• **What the task asks**: Starting at the first line of the data below, retype every line up to and including the one containing "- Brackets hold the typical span".
=== Section Start ===
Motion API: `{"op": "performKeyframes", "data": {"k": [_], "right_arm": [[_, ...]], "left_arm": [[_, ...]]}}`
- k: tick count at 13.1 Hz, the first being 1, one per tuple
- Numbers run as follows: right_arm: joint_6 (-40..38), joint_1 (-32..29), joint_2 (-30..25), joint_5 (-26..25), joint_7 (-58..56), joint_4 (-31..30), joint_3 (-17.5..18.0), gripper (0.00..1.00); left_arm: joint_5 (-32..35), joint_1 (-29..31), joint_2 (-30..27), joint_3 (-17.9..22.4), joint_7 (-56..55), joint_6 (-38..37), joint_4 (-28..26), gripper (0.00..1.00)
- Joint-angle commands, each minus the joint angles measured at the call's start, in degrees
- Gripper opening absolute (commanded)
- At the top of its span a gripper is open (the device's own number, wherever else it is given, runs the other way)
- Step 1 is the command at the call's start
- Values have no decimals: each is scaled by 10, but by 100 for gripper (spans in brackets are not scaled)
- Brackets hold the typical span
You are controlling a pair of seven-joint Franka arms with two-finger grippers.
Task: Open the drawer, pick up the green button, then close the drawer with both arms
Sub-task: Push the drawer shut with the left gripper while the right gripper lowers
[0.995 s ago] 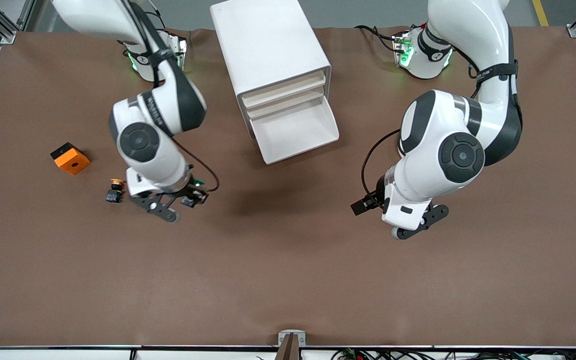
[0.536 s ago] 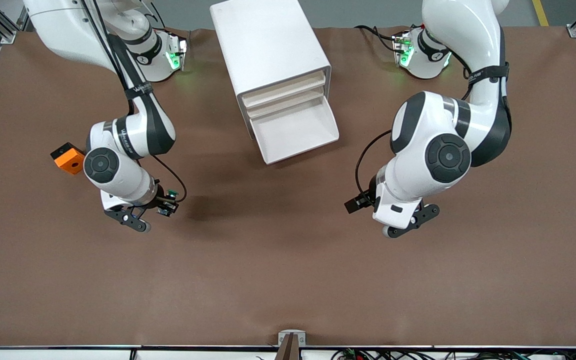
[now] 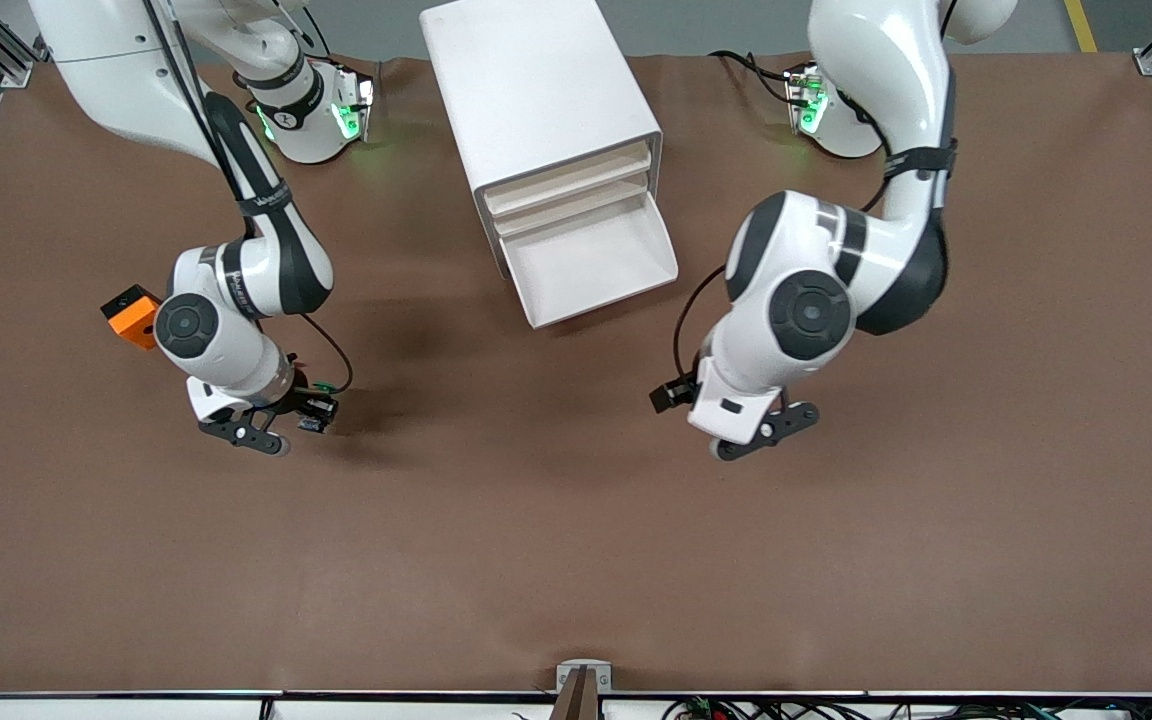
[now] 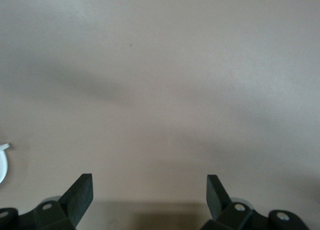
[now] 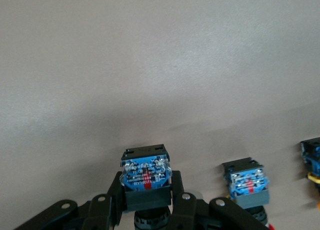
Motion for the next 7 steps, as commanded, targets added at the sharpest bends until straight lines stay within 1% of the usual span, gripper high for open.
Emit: {"op": "performKeyframes", "data": {"k": [1, 2, 3, 4, 5, 6, 7], "right_arm": [[5, -4, -1, 8, -24, -9, 10, 0], [7, -4, -2, 8, -33, -17, 11, 0], [15, -4, -3, 8, -38, -26, 11, 0], [24, -3, -3, 8, -44, -37, 11, 0], [30, -3, -5, 8, -59, -47, 11, 0], [31, -3, -7, 7, -65, -54, 12, 0], [34, -3, -7, 7, -70, -57, 12, 0]], "left_arm": [[17, -25, -32, -2, 41, 46, -74, 100], [18, -41, -50, -2, 54, 73, -112, 100], [18, -53, -76, -3, 62, 120, -162, 100], [18, -77, -100, -3, 66, 178, -218, 100], [18, -92, -115, -6, 66, 229, -267, 100], [17, -109, -121, -8, 66, 260, -304, 100], [17, -126, -118, -8, 66, 272, -320, 100]]}}
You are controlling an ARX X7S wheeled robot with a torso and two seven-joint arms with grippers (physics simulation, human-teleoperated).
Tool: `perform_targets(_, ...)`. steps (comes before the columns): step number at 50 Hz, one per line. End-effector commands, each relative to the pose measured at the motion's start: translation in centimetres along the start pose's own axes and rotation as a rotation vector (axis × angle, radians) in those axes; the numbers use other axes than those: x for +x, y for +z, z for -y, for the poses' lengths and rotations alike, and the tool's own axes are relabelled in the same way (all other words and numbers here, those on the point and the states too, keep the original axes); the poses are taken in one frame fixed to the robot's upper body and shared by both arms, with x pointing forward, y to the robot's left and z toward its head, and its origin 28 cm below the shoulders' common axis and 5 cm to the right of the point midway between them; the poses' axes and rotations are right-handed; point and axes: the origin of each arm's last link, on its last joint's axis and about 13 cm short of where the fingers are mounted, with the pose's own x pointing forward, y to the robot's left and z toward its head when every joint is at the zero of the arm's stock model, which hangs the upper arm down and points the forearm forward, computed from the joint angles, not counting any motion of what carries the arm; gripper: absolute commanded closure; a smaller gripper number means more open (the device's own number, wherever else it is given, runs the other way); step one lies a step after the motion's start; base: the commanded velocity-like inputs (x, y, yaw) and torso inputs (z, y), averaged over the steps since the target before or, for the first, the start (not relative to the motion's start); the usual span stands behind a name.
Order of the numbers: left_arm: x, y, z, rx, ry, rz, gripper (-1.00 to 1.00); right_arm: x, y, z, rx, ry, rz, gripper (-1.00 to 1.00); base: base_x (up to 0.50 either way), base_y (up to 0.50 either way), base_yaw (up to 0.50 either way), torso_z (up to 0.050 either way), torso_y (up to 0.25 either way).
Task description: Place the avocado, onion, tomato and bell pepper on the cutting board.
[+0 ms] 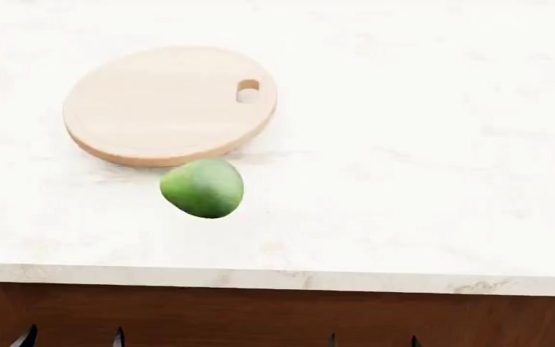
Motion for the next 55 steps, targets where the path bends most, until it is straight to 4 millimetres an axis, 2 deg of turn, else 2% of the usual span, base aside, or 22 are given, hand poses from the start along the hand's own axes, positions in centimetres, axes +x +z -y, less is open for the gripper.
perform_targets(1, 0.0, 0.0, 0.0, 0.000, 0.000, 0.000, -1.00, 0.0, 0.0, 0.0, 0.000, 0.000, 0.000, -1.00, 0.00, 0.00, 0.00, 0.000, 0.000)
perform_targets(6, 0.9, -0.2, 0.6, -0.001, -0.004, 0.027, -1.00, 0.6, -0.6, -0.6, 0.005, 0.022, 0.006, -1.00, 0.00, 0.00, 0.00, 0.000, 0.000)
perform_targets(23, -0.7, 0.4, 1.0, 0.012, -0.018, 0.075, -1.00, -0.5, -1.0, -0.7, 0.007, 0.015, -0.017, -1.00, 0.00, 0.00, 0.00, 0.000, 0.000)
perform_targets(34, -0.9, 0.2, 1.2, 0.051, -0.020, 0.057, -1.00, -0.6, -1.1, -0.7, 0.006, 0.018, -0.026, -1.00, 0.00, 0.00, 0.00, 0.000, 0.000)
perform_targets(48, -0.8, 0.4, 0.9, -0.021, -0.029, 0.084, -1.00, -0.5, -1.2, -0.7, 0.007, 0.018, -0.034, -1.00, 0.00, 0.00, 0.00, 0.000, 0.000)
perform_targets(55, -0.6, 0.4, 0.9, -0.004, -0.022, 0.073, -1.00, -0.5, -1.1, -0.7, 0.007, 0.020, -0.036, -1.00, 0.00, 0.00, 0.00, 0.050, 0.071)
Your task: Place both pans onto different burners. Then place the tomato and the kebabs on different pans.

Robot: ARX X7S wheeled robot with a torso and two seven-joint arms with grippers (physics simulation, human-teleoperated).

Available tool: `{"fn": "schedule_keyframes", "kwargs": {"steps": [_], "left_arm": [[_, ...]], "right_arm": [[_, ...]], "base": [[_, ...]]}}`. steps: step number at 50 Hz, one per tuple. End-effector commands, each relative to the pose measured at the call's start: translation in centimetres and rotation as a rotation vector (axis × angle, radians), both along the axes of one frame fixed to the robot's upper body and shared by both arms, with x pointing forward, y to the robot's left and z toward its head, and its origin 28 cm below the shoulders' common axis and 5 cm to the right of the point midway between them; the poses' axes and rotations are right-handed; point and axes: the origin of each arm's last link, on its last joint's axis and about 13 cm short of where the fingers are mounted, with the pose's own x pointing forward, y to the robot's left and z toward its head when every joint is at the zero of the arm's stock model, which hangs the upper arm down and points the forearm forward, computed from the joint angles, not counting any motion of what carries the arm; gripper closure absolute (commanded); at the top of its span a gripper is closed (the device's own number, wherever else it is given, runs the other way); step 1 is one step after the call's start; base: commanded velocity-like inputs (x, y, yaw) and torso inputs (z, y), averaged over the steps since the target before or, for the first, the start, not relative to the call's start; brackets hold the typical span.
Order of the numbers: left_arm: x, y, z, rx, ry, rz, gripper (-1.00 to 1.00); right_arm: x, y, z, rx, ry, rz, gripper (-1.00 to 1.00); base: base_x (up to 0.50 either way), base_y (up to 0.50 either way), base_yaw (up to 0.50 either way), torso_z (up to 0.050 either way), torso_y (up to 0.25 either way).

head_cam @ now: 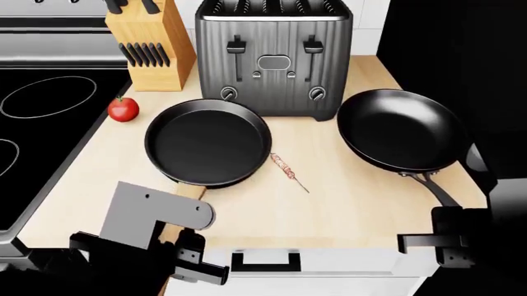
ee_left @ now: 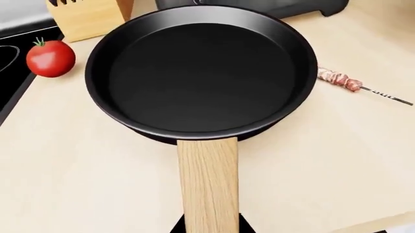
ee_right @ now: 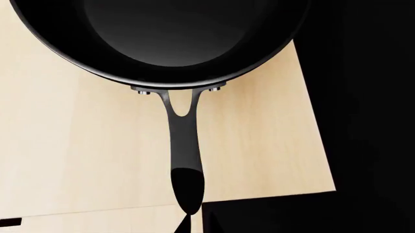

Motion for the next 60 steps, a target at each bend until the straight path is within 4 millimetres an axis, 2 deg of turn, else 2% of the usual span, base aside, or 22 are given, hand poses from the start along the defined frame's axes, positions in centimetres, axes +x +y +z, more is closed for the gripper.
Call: {"fn": "schedule_keyframes", "kwargs": {"steps": [1, 19, 25, 34, 50, 60], "left_arm": [[-0.61, 0.02, 1.11, -0.055, -0.071, -0.029, 1.0], [-1.12, 0.09, 0.91, -0.12, -0.035, -0.025, 1.0], [-1.14, 0.04, 0.8, -0.116, -0.032, -0.025, 1.0], [-1.2, -0.05, 0.82, -0.116, -0.032, -0.027, 1.0], [-1.46, -0.14, 0.6, -0.121, -0.006, -0.017, 1.0], [-1.49, -0.1, 0.65, -0.123, -0.011, -0.018, 1.0]], "right_arm": [[-0.03, -0.21, 1.21, -0.01, -0.087, -0.015, 1.0], [-0.39, -0.34, 1.69, -0.014, -0.119, -0.048, 1.0], [-0.39, -0.23, 1.51, -0.076, -0.137, -0.016, 1.0], [-0.68, -0.22, 1.78, -0.049, -0.178, 0.052, 1.0], [-0.81, -0.17, 1.29, -0.033, -0.186, 0.067, 1.0], [-0.8, -0.09, 1.39, -0.048, -0.18, 0.076, 1.0]], "base": [[0.0, 0.0, 0.0, 0.0, 0.0], [0.0, 0.0, 0.0, 0.001, 0.005], [0.0, 0.0, 0.0, 0.002, 0.003], [0.0, 0.0, 0.0, 0.001, 0.002], [0.0, 0.0, 0.0, 0.001, 0.003], [-0.46, 0.0, 0.0, 0.001, 0.002]]}}
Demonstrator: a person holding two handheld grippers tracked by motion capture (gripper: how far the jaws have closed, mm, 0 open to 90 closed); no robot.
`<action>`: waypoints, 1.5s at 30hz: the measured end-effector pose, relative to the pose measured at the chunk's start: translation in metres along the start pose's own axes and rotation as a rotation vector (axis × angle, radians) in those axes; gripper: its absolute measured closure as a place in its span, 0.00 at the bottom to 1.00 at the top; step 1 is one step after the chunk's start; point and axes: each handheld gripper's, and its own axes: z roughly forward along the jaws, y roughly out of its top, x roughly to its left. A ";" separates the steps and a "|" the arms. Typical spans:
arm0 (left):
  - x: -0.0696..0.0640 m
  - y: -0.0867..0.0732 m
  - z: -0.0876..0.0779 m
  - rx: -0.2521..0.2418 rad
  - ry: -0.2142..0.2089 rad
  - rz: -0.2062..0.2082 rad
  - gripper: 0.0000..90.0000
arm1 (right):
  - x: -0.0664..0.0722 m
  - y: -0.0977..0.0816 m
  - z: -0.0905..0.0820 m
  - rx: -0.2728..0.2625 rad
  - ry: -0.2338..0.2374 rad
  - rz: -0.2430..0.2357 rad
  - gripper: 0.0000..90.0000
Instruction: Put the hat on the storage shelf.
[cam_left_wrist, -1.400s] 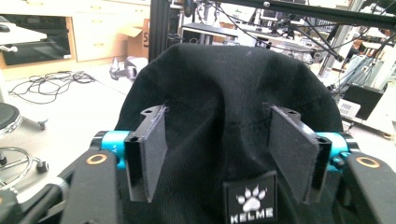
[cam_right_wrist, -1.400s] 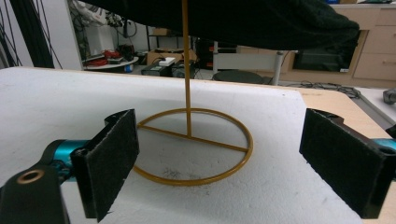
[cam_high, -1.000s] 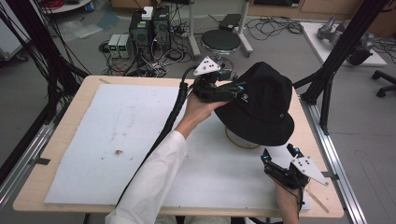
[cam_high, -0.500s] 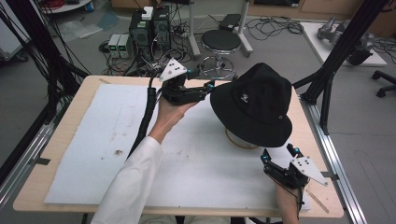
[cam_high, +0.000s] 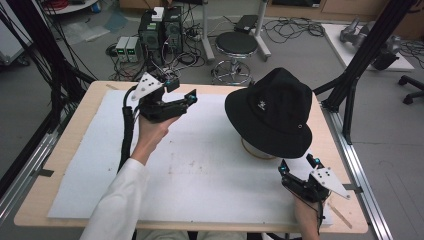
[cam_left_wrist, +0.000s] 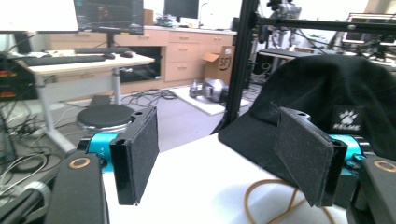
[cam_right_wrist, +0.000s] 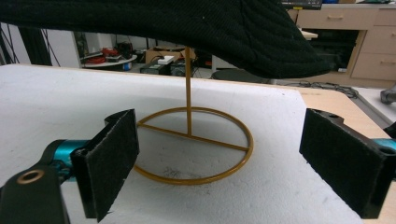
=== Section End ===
• **Output of the exercise**:
Motion API: `{"op": "performKeyframes", "data": {"k": [_], "right_arm": [[_, ...]], "left_arm": [[_, ...]]}}`
- k: tick count at 13.1 Hz, the first being 1, one per tuple
- Numbers run as follows: right_arm: joint_6 (-40..38), joint_1 (-32..29), joint_2 (-30..25), joint_5 (-26..25), joint_7 (-58..56), joint_4 (-31..30), joint_3 (-17.5..18.0), gripper (0.00..1.00); left_arm: joint_5 (-32..35), joint_1 (-29..31), joint_2 (-30..27), joint_3 (-17.9..22.4), joint_7 (-56..55), joint_6 (-38..37), joint_4 (-28..26), gripper (0.00..1.00)
- Joint-angle commands, each minus the joint angles measured at the call's start, in degrees
- Gripper opening absolute (commanded)
- At the top of its span a gripper is open (the device's own number, wherever else it is given, runs the other way)
- Step 1 is the command at the call's start
- Values have no decimals: each is scaled by 10, but by 100 for gripper (spans in brackets are not scaled)
- Brackets hold the typical span

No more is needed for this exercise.